-- Problem statement --
Tally the lines of the data that include the word "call" and state the total, nothing else.

-- Data to use --
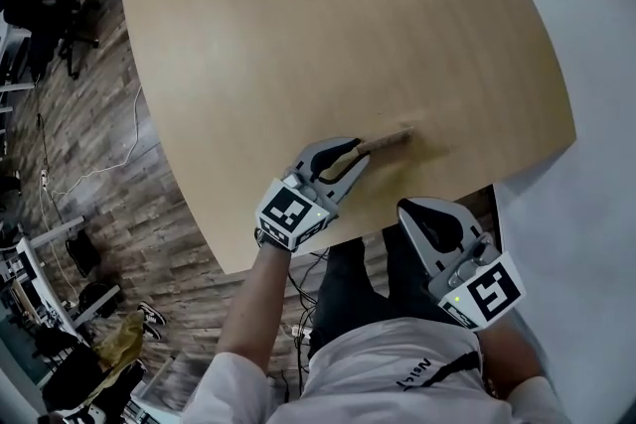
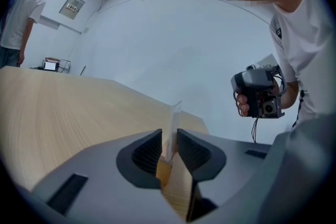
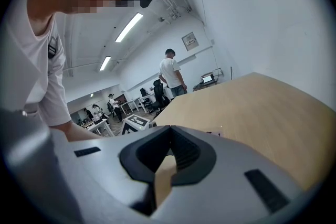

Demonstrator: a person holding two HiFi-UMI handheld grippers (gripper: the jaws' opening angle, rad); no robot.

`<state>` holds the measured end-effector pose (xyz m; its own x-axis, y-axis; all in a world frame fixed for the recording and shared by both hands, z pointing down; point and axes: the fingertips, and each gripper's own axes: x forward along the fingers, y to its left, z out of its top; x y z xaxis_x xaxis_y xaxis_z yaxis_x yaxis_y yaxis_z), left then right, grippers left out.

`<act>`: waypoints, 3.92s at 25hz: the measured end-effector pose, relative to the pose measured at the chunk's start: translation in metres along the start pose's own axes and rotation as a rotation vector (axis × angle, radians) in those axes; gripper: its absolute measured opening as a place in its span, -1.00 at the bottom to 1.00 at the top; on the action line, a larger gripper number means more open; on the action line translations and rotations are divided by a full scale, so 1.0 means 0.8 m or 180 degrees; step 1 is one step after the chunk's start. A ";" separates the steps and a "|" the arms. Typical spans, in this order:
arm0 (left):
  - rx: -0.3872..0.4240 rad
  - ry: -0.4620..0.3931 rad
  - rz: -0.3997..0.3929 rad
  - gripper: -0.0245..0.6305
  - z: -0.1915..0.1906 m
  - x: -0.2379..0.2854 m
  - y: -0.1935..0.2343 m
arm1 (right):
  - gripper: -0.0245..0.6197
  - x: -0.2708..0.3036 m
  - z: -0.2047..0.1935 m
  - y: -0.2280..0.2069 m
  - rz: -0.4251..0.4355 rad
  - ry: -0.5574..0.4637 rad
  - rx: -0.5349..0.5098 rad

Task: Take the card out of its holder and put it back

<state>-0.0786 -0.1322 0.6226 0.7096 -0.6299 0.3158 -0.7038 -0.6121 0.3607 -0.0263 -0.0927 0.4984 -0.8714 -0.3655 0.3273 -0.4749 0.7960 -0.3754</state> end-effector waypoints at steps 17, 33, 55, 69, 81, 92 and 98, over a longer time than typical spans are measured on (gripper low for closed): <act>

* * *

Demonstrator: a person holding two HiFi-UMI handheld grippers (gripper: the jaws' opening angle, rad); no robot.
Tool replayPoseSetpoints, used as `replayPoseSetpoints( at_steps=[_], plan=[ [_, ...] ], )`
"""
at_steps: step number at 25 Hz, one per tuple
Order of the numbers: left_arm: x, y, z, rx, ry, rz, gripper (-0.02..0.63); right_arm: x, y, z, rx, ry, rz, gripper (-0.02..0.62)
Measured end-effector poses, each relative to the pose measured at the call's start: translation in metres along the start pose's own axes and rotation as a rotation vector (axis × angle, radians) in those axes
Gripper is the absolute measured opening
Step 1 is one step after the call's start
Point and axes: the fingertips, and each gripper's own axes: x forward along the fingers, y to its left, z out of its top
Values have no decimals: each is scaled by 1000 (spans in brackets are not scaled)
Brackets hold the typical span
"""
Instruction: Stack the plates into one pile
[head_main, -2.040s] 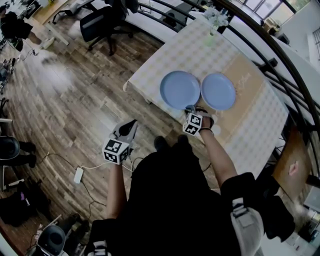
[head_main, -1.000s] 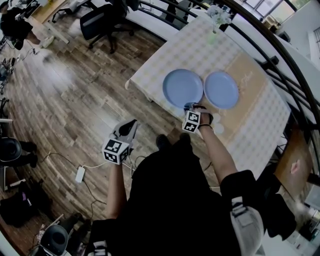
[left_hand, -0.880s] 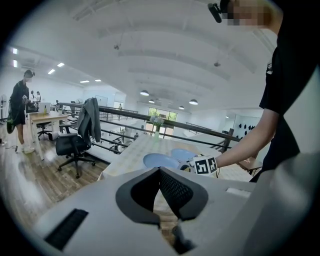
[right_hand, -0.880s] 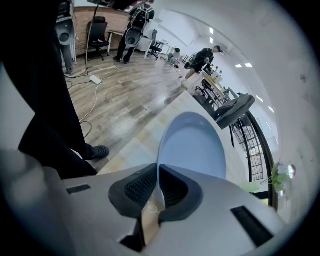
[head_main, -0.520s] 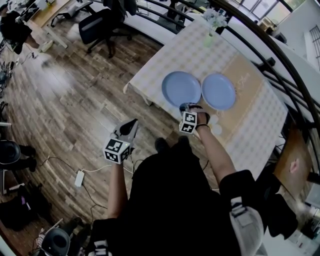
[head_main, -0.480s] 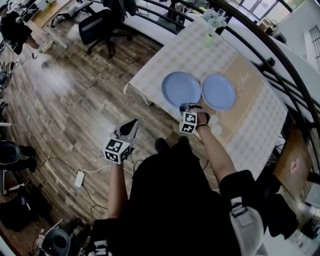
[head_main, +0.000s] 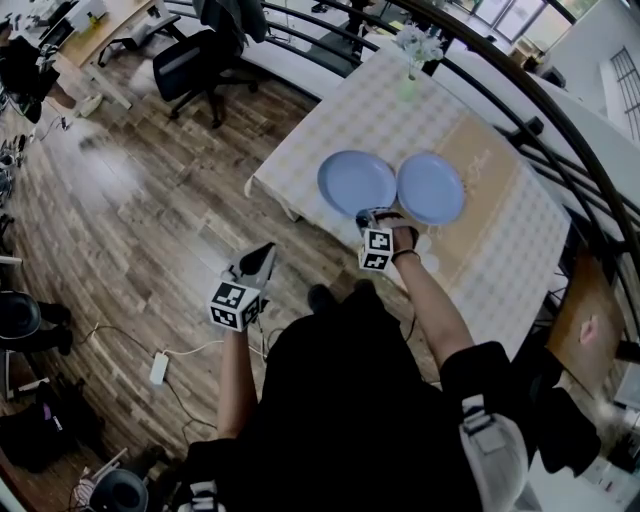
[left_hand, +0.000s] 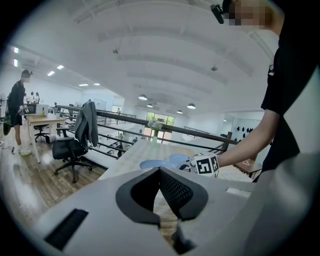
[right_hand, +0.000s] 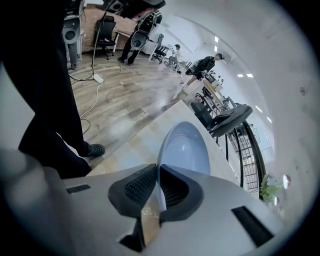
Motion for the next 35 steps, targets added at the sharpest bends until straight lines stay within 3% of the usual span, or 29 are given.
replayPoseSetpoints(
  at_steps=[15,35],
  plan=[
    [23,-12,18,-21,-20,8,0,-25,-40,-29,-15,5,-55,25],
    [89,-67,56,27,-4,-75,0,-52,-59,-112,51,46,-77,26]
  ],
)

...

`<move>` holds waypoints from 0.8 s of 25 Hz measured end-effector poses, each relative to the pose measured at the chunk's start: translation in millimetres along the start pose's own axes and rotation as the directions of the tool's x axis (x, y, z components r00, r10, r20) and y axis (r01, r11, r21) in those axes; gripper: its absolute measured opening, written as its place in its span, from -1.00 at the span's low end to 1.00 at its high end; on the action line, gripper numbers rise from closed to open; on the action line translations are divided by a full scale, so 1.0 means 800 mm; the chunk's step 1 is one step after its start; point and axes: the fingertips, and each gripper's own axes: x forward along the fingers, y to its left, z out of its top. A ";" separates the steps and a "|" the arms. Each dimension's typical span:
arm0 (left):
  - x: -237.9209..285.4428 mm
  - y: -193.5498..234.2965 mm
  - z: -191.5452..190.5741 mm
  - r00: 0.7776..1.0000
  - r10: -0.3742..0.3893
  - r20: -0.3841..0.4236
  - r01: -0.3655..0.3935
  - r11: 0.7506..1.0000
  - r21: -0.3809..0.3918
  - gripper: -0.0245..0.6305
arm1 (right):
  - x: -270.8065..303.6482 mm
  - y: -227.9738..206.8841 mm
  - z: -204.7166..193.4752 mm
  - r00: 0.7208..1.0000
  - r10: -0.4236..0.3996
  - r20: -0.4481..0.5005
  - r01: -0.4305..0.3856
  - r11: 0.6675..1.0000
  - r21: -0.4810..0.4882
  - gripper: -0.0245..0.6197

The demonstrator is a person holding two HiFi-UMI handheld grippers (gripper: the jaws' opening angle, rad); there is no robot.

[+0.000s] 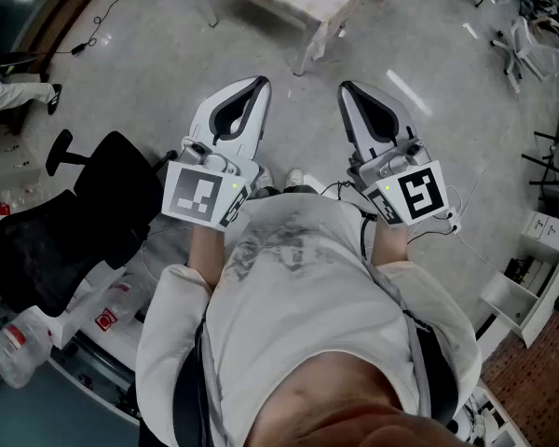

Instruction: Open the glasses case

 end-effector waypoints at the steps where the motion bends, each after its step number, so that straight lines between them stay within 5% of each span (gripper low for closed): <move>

-- Exercise output --
2